El respetado profesor Ricardo Hausmann acaba de publicar un muy comentado artículo expresando su opinión en el sentido de que la crisis que atraviesa Venezuela pudiera ser resuelta a través de la instauración de un nuevo gobierno, cuya legitimidad le permitiría solicitar una intervención militar extranjera.

La casi totalidad de las voces que han comentado la idea de Hausmann –incluyendo la nuestra– se han pronunciado en desacuerdo con la solución propuesta por nuestro compatriota, que es un connotado académico en la Universidad de Harvard y persona cuya integridad moral e intelectual está fuera de toda duda. No obstante, hay que rendir homenaje a la valentía de Hausmann, quien seguramente no habrá dejado de ponderar con anticipación el impacto de lo que iba a proponer y tampoco hay que descartar los sentimientos que en la intimidad “in pectore” muchos venezolanos comparten sin atreverse a decirlo.

La posibilidad de una intervención militar –con o sin participación norteamericana– en nuestro continente a estas alturas del siglo XXI es prácticamente nula no tanto por razones morales –muchas veces dejadas de lado–, sino por absoluta inconveniencia política y porque existen otros medios más eficaces –la presión y las sanciones– para conseguir que un gobierno dictatorial cambie de rumbo o salga del poder.

No podríamos afirmar que Mr. Trump, maestro de la manipulación mediática, no pudiera considerar opciones de fuerza para Venezuela. Sin embargo, ante otros retos más importantes para Estados Unidos, como son Corea del Norte, Irán, Siria, Yemen, etc., el presidente norteamericano no ha pasado de la amenaza pintoresca suculentamente reseñada por los medios pero sin concreción alguna por los momentos. Afortunadamente, en el “imperio” existe un Estado de Derecho con contrapesos constitucionales que impiden que una posible obnubilación presidencial se traduzca en una acción de consecuencias muy malas.

En el caso de Latinoamérica una acción militar norteamericana daría al traste con el esfuerzo sostenido por varias administraciones por borrar la imagen intervencionista que hasta hace pocas décadas caracterizaba la relación de Washington con el sur del Río Grande. Parecería que la invasión a Grenada en octubre de 1983 marcó el fin de esa estrategia.

Este columnista, recuerda nítidamente que en ocasión de aquel evento salimos a criticar en los medios la prepotencia imperial con la consecuencia de que varios de los ductores de nuestra política exterior de entonces nos aconsejaron no insistir con esa tecla, sino más bien quedar callados y secretamente agradecer al presidente Reagan haber hecho el favor de liquidar al comunista Bishop, relevarnos de un vecino peligroso y, de paso, cargar con el costo político y material de la acción.

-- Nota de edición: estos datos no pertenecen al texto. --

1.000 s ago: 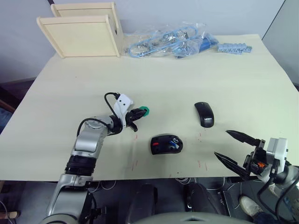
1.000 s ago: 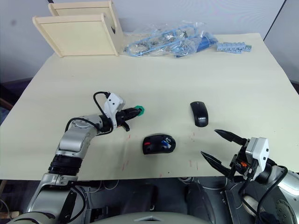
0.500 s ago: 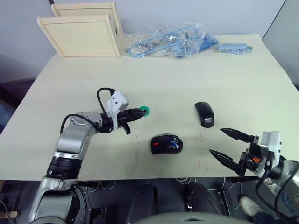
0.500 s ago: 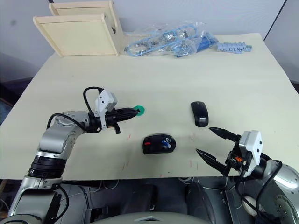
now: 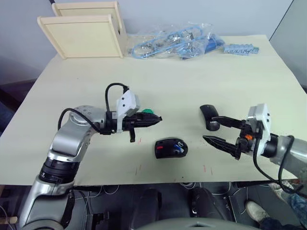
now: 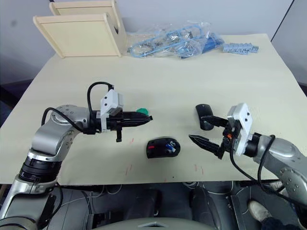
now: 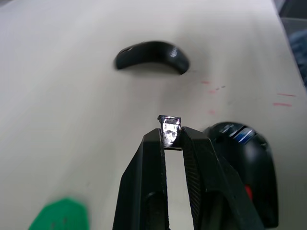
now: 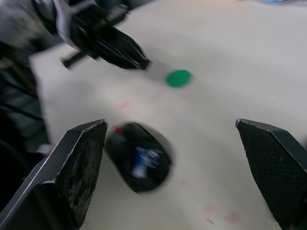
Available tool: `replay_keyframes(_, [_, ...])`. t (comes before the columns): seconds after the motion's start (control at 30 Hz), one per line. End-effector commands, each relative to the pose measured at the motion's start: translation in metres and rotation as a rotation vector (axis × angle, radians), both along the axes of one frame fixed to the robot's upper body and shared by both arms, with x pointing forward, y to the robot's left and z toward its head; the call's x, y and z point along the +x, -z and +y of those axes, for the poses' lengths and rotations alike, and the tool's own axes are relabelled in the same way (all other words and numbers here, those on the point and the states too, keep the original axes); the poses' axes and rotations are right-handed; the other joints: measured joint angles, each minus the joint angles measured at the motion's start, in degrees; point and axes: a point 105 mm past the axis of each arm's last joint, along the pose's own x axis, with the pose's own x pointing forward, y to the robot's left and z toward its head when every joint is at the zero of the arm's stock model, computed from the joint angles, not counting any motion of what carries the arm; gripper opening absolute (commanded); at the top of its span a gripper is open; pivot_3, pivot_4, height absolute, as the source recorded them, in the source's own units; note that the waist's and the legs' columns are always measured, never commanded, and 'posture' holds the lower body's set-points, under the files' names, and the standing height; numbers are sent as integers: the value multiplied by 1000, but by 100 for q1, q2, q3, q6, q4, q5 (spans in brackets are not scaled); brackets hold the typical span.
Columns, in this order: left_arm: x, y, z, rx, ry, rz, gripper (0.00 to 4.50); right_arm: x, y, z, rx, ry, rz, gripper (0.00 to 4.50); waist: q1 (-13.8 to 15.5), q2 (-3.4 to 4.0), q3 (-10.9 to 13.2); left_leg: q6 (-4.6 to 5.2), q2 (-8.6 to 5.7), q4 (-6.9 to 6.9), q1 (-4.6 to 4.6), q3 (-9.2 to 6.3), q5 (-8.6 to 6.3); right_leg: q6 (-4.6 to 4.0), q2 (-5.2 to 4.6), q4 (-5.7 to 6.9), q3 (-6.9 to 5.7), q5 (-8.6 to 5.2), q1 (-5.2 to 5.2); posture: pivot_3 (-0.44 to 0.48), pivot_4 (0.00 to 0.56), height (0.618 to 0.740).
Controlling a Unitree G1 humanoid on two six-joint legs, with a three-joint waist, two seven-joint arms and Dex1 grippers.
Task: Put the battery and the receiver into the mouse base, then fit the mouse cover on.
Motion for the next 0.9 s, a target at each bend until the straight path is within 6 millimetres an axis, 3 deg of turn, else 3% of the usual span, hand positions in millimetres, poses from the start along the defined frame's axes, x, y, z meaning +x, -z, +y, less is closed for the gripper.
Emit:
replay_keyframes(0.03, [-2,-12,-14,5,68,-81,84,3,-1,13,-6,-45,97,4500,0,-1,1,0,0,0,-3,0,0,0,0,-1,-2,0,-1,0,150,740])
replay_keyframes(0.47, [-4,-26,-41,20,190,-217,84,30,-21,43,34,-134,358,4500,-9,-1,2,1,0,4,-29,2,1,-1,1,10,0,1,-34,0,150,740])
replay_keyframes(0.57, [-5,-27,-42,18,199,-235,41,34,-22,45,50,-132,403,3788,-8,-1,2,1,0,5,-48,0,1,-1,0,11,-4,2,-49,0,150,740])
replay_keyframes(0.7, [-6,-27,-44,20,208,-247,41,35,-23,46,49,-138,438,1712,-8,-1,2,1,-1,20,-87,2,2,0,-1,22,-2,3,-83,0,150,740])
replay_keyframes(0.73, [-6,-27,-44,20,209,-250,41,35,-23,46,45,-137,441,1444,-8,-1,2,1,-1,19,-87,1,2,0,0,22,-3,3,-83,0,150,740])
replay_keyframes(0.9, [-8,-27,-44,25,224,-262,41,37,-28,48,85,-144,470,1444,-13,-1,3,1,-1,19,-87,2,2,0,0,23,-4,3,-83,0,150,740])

Claro: Grenada no es Venezuela ni se podría resolver con el desembarco nocturno de unos centenares de “marines”, aunque vinieran ellos provistos de sendas cajas CLAP.

Hoy en 2018 tampoco parece que ningún país latinoamericano fuera ni a contribuir ni a celebrar una ocurrencia de ese tipo de acción en adición al hecho evidente de que casi ninguno tiene cobija de sobra con que arroparse. El imperialismo de hoy tiene ya otro disfraz.

La dinámica internacional actual demuestra que son la presión internacional y las eventuales sanciones las que logran las rectificaciones requeridas. Sin embargo, en ese mismo terreno los políticos se cuidan mucho de esconder sus preferencias sabiendo que toda sanción empieza por ahorcar a los ciudadanos menos favorecidos que –de paso– son los que votan.

No obstante, hay que reconocer que en la actualidad países como Irán, Rusia, Corea del Norte y otros han tenido que reevaluar sus ejecutorias como consecuencia del repudio y la sanción de la comunidad internacional. Miraflores todavía resiste –es cierto–, pero ya es evidente que hay tensiones internas que auguran la posibilidad de algunas rectificaciones cuya naturaleza o impacto aún no conocemos.

En todo caso, la polémica desatada por el profesor Hausmann tiene la utilidad de haber abierto un debate que a lo mejor sirve para vincular la preocupación del venezolano de a pie, cuya incógnita diaria es arreglárselas para poner el pan o la arepa en la mesa familiar, con el gran debate político que hasta ahora no es el centro de sus inquietudes.

Algunos podrán pensar que llegó la hora de elegir entre aquello de que “con hambre y sin empleo con Maduro me resteo” o si se pudiera considerar la opción de decantarse por la bolsa CLAP dejando a un lado los eslóganes revolucionarios elaborados en los círculos del poder que cada vez parecen más alejados de la más primaria de las necesidades de todo ser humano: comer. Las protestas que diariamente reseñan los medios sugieren que tal vinculación está tomando vigencia. Los protestantes no claman por democracia, piden su bolsa CLAP sin verificar ideologías ni procedencias.